_TASK PROMPT_
All of the data below should come back exactly as written, minus its images.
· · · · · · ·
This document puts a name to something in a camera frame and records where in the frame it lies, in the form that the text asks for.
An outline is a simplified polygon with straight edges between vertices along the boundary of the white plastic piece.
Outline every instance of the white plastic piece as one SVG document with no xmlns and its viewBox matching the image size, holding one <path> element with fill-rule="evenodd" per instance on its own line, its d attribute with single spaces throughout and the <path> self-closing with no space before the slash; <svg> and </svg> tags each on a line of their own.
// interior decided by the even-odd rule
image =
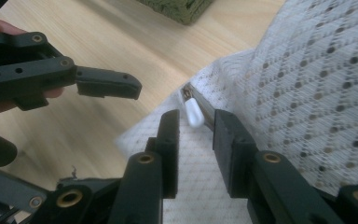
<svg viewBox="0 0 358 224">
<path fill-rule="evenodd" d="M 185 101 L 185 108 L 188 123 L 192 128 L 199 128 L 204 124 L 205 117 L 202 114 L 199 104 L 196 99 L 191 98 Z"/>
</svg>

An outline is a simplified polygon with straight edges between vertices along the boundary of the white cloth with dots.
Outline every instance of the white cloth with dots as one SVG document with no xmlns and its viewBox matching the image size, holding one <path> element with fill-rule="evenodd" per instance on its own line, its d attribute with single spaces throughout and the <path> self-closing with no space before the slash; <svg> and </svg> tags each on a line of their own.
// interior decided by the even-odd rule
<svg viewBox="0 0 358 224">
<path fill-rule="evenodd" d="M 215 108 L 235 113 L 260 150 L 282 153 L 333 195 L 358 184 L 358 1 L 289 0 L 256 49 L 221 58 L 190 82 Z M 164 223 L 251 223 L 230 199 L 206 127 L 191 129 L 170 96 L 116 141 L 128 157 L 180 108 L 179 190 Z"/>
</svg>

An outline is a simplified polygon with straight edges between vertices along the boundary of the wooden table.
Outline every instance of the wooden table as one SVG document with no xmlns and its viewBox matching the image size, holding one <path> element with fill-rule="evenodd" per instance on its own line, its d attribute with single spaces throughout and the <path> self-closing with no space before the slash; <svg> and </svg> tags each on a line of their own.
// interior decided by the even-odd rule
<svg viewBox="0 0 358 224">
<path fill-rule="evenodd" d="M 132 0 L 10 0 L 0 19 L 44 33 L 76 64 L 126 72 L 143 83 L 139 100 L 79 96 L 0 114 L 0 135 L 18 158 L 2 168 L 47 189 L 59 178 L 120 177 L 126 160 L 113 141 L 218 57 L 253 48 L 283 0 L 215 0 L 184 26 Z"/>
</svg>

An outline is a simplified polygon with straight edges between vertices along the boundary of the white fabric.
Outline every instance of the white fabric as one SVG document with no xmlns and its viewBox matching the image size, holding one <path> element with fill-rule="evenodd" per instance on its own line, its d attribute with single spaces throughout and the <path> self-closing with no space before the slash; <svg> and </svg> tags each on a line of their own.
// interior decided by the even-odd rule
<svg viewBox="0 0 358 224">
<path fill-rule="evenodd" d="M 289 0 L 256 49 L 219 59 L 190 81 L 215 108 L 234 112 L 259 149 L 282 153 L 312 186 L 337 194 L 358 184 L 358 1 Z M 127 156 L 143 151 L 160 116 L 182 109 L 179 191 L 164 201 L 164 223 L 250 223 L 246 201 L 227 195 L 212 133 L 187 125 L 177 95 L 117 145 Z"/>
</svg>

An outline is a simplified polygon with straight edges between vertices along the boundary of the black bracket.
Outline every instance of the black bracket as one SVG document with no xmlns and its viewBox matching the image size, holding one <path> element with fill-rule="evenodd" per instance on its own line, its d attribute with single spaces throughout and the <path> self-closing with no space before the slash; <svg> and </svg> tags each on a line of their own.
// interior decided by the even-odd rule
<svg viewBox="0 0 358 224">
<path fill-rule="evenodd" d="M 48 105 L 44 91 L 77 85 L 80 95 L 138 99 L 142 84 L 135 77 L 115 71 L 77 66 L 38 32 L 22 35 L 0 33 L 0 102 L 14 102 L 21 110 Z M 0 151 L 17 151 L 6 144 Z M 0 166 L 17 153 L 0 154 Z"/>
<path fill-rule="evenodd" d="M 178 185 L 178 110 L 162 116 L 152 139 L 122 178 L 66 178 L 48 191 L 0 171 L 0 224 L 19 211 L 31 214 L 21 224 L 162 223 L 163 199 L 175 198 Z"/>
<path fill-rule="evenodd" d="M 216 110 L 213 150 L 232 198 L 248 199 L 254 224 L 358 223 L 358 186 L 337 197 L 312 188 L 282 154 L 259 151 L 232 113 Z"/>
</svg>

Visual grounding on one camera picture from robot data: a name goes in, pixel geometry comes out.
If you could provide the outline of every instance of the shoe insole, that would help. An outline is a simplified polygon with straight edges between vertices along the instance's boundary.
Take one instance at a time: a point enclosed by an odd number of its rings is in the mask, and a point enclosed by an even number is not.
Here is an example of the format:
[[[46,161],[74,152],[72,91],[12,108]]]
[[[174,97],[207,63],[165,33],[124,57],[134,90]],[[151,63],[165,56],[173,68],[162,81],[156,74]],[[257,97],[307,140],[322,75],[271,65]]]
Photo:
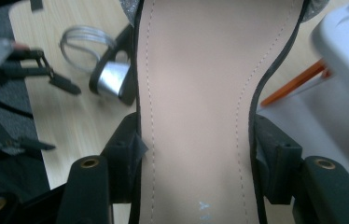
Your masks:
· · · · · · ·
_OUTPUT OF THE TASK_
This document puts a name to something in a camera frame and records where in the frame it lies, in the form that the text asks for.
An outline is a simplified polygon with straight edges between vertices along the boundary of the white plastic piece.
Outline every instance of the white plastic piece as one SVG document with no xmlns and its viewBox matching the image size, holding one <path> element with fill-rule="evenodd" per instance on its own line, its d attribute with single spaces throughout and the <path> self-closing with no space before the slash; <svg> and </svg> tags each on a line of their own.
// interior decided by the even-odd rule
image =
<svg viewBox="0 0 358 224">
<path fill-rule="evenodd" d="M 185 101 L 185 108 L 188 123 L 192 128 L 199 128 L 204 124 L 205 117 L 202 114 L 199 104 L 196 99 L 191 98 Z"/>
</svg>

An outline is a simplified polygon with straight edges between vertices along the boundary of the white cloth with dots.
Outline every instance of the white cloth with dots as one SVG document with no xmlns and its viewBox matching the image size, holding one <path> element with fill-rule="evenodd" per instance on its own line, its d attribute with single spaces throughout and the <path> self-closing with no space before the slash; <svg> and </svg> tags each on a line of their own.
// interior decided by the even-odd rule
<svg viewBox="0 0 358 224">
<path fill-rule="evenodd" d="M 215 108 L 235 113 L 260 150 L 282 153 L 333 195 L 358 184 L 358 1 L 289 0 L 256 49 L 221 58 L 190 82 Z M 164 223 L 251 223 L 230 199 L 206 127 L 191 129 L 170 96 L 116 141 L 128 157 L 180 108 L 179 190 Z"/>
</svg>

An outline is a simplified polygon with straight edges between vertices along the boundary of the wooden table.
Outline every instance of the wooden table as one SVG document with no xmlns and its viewBox matching the image size, holding one <path> element with fill-rule="evenodd" per instance on its own line, its d attribute with single spaces throughout and the <path> self-closing with no space before the slash; <svg> and </svg> tags each on a line of their own.
// interior decided by the even-odd rule
<svg viewBox="0 0 358 224">
<path fill-rule="evenodd" d="M 132 0 L 10 0 L 0 19 L 44 33 L 76 64 L 126 72 L 143 83 L 139 100 L 79 96 L 0 114 L 0 135 L 18 158 L 2 168 L 47 189 L 59 178 L 120 177 L 126 160 L 113 141 L 218 57 L 253 48 L 283 0 L 215 0 L 184 26 Z"/>
</svg>

An outline is a simplified polygon with straight edges between vertices along the boundary of the white fabric.
Outline every instance of the white fabric as one SVG document with no xmlns and its viewBox matching the image size, holding one <path> element with fill-rule="evenodd" per instance on its own line, its d attribute with single spaces throughout and the <path> self-closing with no space before the slash; <svg> and </svg> tags each on a line of their own.
// interior decided by the even-odd rule
<svg viewBox="0 0 358 224">
<path fill-rule="evenodd" d="M 289 0 L 256 49 L 219 59 L 190 81 L 215 108 L 234 112 L 259 149 L 282 153 L 312 186 L 337 194 L 358 184 L 358 1 Z M 127 156 L 143 151 L 160 116 L 182 109 L 179 191 L 164 201 L 164 223 L 250 223 L 246 201 L 227 195 L 212 133 L 187 125 L 177 95 L 117 145 Z"/>
</svg>

An outline is a simplified polygon with straight edges between vertices along the boundary of the black bracket.
Outline every instance of the black bracket as one SVG document with no xmlns and its viewBox matching the image size, holding one <path> element with fill-rule="evenodd" per instance on its own line, its d attribute with single spaces throughout and the <path> self-closing with no space before the slash; <svg> and </svg> tags each on a line of their own.
// interior decided by the even-odd rule
<svg viewBox="0 0 358 224">
<path fill-rule="evenodd" d="M 48 105 L 44 91 L 77 85 L 80 95 L 138 99 L 142 84 L 135 77 L 115 71 L 77 66 L 38 32 L 22 35 L 0 33 L 0 102 L 14 102 L 21 110 Z M 0 151 L 17 151 L 6 144 Z M 0 166 L 17 153 L 0 154 Z"/>
<path fill-rule="evenodd" d="M 178 185 L 178 110 L 162 116 L 152 139 L 122 178 L 66 178 L 48 191 L 0 171 L 0 224 L 19 211 L 31 214 L 21 224 L 162 223 L 163 199 L 175 198 Z"/>
<path fill-rule="evenodd" d="M 216 110 L 213 150 L 232 198 L 248 199 L 254 224 L 358 223 L 358 186 L 337 197 L 312 188 L 282 154 L 259 151 L 232 113 Z"/>
</svg>

Visual grounding on one camera picture from robot data: a name goes in, pixel geometry comes out.
If you could provide the outline of every instance of the shoe insole, that would help. An outline is a simplified polygon with straight edges between vertices along the instance's boundary.
Take one instance at a time: a point enclosed by an odd number of its rings is in the mask, and a point enclosed by an even number is not.
Here is an example of the format:
[[[46,161],[74,152],[72,91],[12,108]]]
[[[174,97],[207,63],[165,33],[124,57],[134,90]],[[151,63],[165,56],[173,68],[162,81],[156,74]],[[257,97],[307,140],[322,75],[271,65]]]
Photo:
Your masks:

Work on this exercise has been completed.